Santiago Abascal ha ofrecido este lunes una declaración ante los medios de comunicación en la que ha acusado al PP y al PSOE de atacar de forma «permanente» a Vox con «mentiras e insinuaciones» y en concreto a los populares de «patrocinar guerras sucias» contra su formación. Y ha advertido a Alberto Núñez Feijóo de que en las negociaciones, que ahora parece que han quedado en stand by, después de la investidura fallida de María Guardiola y la falta de acuerdo en Aragón para la Mesa de las Cortes, Vox será «el doble de exigente» porque en las urnas los ciudadanos han pedido el doble de Vox.«Después de este maratón de elecciones,(…) podemos concluir que Feijóo ha cometido un grave error impidiendo que se llegasen a acuerdos con Vox tanto en Aragón como en Extremadura que fuesen parecidos a los del PP de la Comunidad Valenciana», ha sostenido Abascal. «Si el PP convocó esas elecciones para no aceptar las exigencias de vox y los extremeños y aragoneses han dicho que quieren el doble de exigencias, nosotros vamos ser el doble de exigentes», ha asegurado.Según ha expresado el líder de Vox, hay un «Gobierno criminal» enfrente y mientras un PP al que ve «absolutamente incapaz» de romper con Pedro Sánchez y de presentar una moción de censura contra él.

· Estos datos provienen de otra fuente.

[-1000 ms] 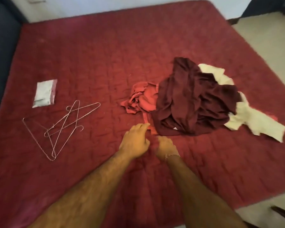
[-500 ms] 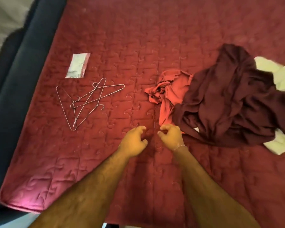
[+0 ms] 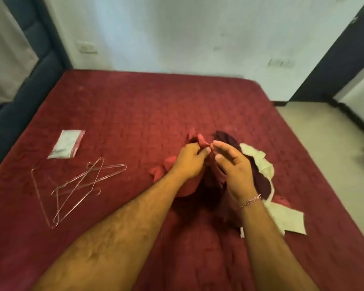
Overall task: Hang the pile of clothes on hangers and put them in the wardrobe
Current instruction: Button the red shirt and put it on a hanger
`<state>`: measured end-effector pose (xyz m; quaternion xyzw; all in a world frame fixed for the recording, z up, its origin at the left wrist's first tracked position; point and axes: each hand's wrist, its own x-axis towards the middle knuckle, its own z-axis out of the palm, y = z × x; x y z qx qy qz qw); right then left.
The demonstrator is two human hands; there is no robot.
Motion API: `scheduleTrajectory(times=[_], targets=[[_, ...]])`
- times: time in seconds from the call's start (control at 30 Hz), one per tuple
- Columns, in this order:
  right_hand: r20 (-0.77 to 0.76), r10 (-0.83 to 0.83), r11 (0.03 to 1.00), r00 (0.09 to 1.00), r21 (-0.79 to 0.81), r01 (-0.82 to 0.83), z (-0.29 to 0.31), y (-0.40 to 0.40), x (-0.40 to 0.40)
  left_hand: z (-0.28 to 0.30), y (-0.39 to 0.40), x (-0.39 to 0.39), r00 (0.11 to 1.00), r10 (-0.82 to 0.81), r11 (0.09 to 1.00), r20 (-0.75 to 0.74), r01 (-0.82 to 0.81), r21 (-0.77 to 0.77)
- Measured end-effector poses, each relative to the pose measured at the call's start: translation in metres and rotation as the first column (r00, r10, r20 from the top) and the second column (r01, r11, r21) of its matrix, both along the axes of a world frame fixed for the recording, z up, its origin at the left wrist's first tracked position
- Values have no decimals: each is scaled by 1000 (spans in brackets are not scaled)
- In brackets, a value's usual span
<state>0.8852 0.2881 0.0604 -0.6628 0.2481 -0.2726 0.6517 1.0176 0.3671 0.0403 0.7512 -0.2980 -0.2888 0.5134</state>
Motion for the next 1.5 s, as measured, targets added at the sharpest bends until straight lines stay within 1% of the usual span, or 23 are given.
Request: scheduleTrajectory(times=[0.07,0.17,0.3,0.43,0.5,0.57,0.63,0.7,0.77,0.83,0.87,0.9,0.93,1.0,1.03,1.07,1.1,1.17,1.23,1.3,1.4,1.47,1.5], targets=[[-88,-65,954,994,-297,36,28,5,4,47,-1,13,995,47,991,-86,-57,-117],[-222,-284,754,933,-652,74,60,21,18,124,15,31,974,46,951,-220,-110,-288],[-234,-533,602,813,-780,170,114,53,43,214,67,68,967,8,909,-254,-113,-401],[-406,-615,498,676,-865,-65,165,80,64,277,123,117,962,113,855,-250,-222,-469],[-420,-656,479,627,-874,-85,190,93,73,308,154,141,936,196,795,-292,-326,-512],[-399,-539,609,742,-793,17,213,106,80,331,183,165,912,243,745,-330,-393,-539],[-243,-357,814,902,-555,173,237,133,89,345,209,187,909,247,738,-337,-401,-543],[-95,-126,939,987,-332,88,259,170,95,349,225,202,915,248,762,-317,-386,-520],[-126,199,929,972,-291,-227,274,208,108,348,237,212,894,278,772,-352,-426,-472],[-236,503,790,831,-263,-553,283,241,124,345,245,215,856,288,777,-429,-471,-417],[-270,551,734,790,-293,-613,285,249,132,343,247,213,852,273,795,-447,-461,-393],[-270,508,718,818,-393,-575,285,254,146,339,250,214,871,245,828,-426,-417,-376],[-237,372,701,897,-562,-439,285,253,159,336,253,213,905,204,864,-373,-346,-367],[-72,6,479,997,-876,-66,288,248,179,330,263,213,968,87,923,-236,-168,-347],[-18,-60,358,998,-934,4,289,245,186,331,268,214,986,8,939,-167,-64,-337],[-34,-52,297,998,-955,-17,290,240,190,333,274,215,992,-67,943,-103,30,-331],[-80,-10,296,997,-952,-73,291,237,193,336,279,217,989,-139,937,-42,118,-328],[-125,72,354,990,-924,-143,292,239,200,344,290,218,960,-276,915,50,278,-291],[-68,140,491,988,-862,-128,300,244,204,354,300,213,903,-403,879,151,428,-212],[-45,116,591,992,-800,-105,311,242,201,364,306,209,820,-460,857,340,510,-73],[-95,69,609,993,-785,-117,316,230,192,368,310,215,668,-413,895,619,424,139],[-22,111,712,994,-695,-95,317,222,186,360,312,224,578,-377,923,724,296,244],[28,119,780,993,-622,-76,316,216,185,352,314,230,579,-375,927,724,243,286]])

Y cree que ambos están empeñados en «acabar» con su partido. «Son incapaces de debatir con nosotros sobre los problemas reales de las políticas que han aprobado desde hace décadas y que han impulsado desde Bruselas», ha criticado.
En este contexto ha indicado que es «muy difícil» entablar conversaciones para que haya un acuerdo con el PP y ha reclamado a los populares entablar «negociaciones serias, sin prisas, con medidas concretas» asociadas a presupuestos para poder acometerlas y con plazos y garantías de cumplimiento. «No son de fiar», cree Santiago Abascal.El líder de Vox ha hecho estas declaraciones desde el Parador de Gredos, tras una reunión con el Comité Ejecutivo Nacional, el Comité de Acción Política, los portavoces nacionales y los portavoces autonómicos.Una reunión que se produce a pocos días de las elecciones de Castilla y León, donde a partir de la semana que viene todo apunta a que tendrán que sentarse a hablar con el PP, y tras unos días de tensión a nivel interno, con la reciente expulsión definitiva de Javier Ortega Smith del partido y la apertura de expediente disciplinario a José Ángel Antelo. Ortega Smith este mismo lunes ha anunciado una denuncia contra la Ejecutiva de Vox por la «filtración» de su expediente de expulsión, y recursos contra su expulsión. Y Antelo ha pasado al grupo mixto en la Asamblea de Murcia.Abascal no ha aludido a ninguno de los dos, ya se pronunció al respecto la semana pasada y zanjó: «Nadie está obligado a estar en Vox. Quienes están en Vox están obligados a respetar las normas internas de Vox, sea el presidente o el último afiliado, y eso va a seguir siendo así».Respecto a las «mentiras, demonización y guerra sucia» contra su partido que achaca a Ferraz y a Génova, ha instado al PSOE y al PP a que «pierdan toda esperanza de destruirnos o de pararnos». «Tenemos el apoyo creciente del pueblo español».